2017 EDS

Executive Development Seminar ‘How to Build the New Industrial Sales Model’

tom-gale

Presented by Tom Gale

President, Gale Media

The role of the traditional outside salesperson is already being disrupted by the rise of Amazon and other new competitors. Customer expectations of the buying process have shifted significantly. Yet most industrial sellers – distributors and manufacturers –still try to retain or grow business by using the same strategy, techniques and selling skills that worked ten years ago. This is not a sustainable model in the face of disruptive technology and market forces.

Our afternoon workshop at the EPTDA All Committee Days in London will address how to create and transition to a more adaptive and customer-responsive multichannel and team-based selling process. We will explore leading best practices and case studies of North American distributors who are transforming their selling models to leverage e-commerce, customer relationship management tools and analytics to build competitive advantage for the future.

You will leave this workshop armed with transformational concepts and a road map for how to lead your team forward! You’ll learn the elements to build a sales model that’s right for your business and hear how other distribution executives have succeeded in making this transition to more deeply engage their customers and grow their business.

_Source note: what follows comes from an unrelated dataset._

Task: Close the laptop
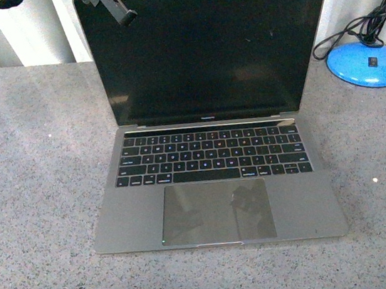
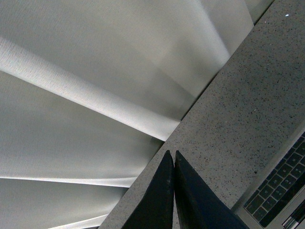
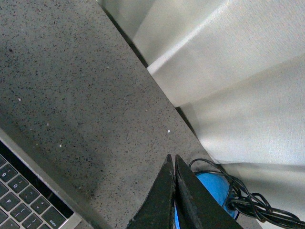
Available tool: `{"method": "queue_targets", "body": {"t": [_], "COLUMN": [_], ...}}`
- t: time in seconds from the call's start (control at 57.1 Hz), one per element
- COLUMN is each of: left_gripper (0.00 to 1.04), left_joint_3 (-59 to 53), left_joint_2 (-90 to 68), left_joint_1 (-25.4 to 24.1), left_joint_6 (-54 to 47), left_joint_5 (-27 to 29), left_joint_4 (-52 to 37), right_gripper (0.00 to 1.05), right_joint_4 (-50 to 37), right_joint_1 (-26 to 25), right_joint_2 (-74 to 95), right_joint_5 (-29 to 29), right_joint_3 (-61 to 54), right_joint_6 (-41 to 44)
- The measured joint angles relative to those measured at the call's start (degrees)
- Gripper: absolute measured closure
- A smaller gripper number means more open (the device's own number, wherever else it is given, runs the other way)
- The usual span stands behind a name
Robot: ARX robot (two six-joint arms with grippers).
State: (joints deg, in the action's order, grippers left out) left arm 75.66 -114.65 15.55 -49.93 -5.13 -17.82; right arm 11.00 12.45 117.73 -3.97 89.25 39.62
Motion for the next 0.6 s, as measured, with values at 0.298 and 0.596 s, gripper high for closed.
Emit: {"method": "queue_targets", "body": {"t": [0.298,0.596], "left_gripper": [1.01,1.01], "left_joint_3": [0.0,0.6], "left_joint_2": [0.0,-0.2], "left_joint_1": [-0.2,0.3], "left_joint_6": [-1.9,-2.9], "left_joint_5": [0.6,0.6], "left_joint_4": [2.1,3.2], "right_gripper": [1.04,1.04], "right_joint_4": [0.0,-1.5], "right_joint_1": [0.9,1.6], "right_joint_2": [0.0,0.1], "right_joint_5": [0.0,-0.6], "right_joint_3": [0.5,-0.9], "right_joint_6": [-0.7,-2.1]}}
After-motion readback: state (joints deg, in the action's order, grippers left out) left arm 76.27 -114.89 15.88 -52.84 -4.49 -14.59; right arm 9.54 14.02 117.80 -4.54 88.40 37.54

What the future looks like

Here’s a quick look at the new industrial sales model and the ideas we will be discussing:

The sales model of the future is team-based and management directed. Companies are transitioning from generalist field sales reps to specialists and adding inside customer service representatives, inbound and outbound telephone sales, product specialists and quotation departments that narrow the responsibility of the field salesperson. The role that remains is focused on new business development and demand creation.

They are adding real marketing functions – integrated closely with the sales team – that identify new business opportunities, creating targeted, clear value propositions that make customers more deeply engaged by increasing their switching costs and building a playbook of value-added service offerings. The responsibility of identifying growth opportunities shifts from the field salesperson to the marketing department.

The field salesperson is shifting away from servicing their existing book of business, as that business transitions to lower cost and higher efficiency alternatives. The field salesperson instead is conducting needs analyses for customers, documenting real customer cost savings and disrupting the old-school traditional salespeople from competitors by taking their customers away.

They no longer are defined by a set of assigned customers that largely remain unchanged. They have customer-recognized experts in product selection and application, specific markets or specific business challenges.

Fear often holds distributors hostage to the old sales model. There may be significant risks when making this kind of change, but the risks of not changing may be larger. And not every company is prepared to succeed. Our time together in London will allow you to develop the strategy and tactics with your leadership team to build a more adaptive and successful sales model that can thrive, even through disruptive business cycles and competitive pressures.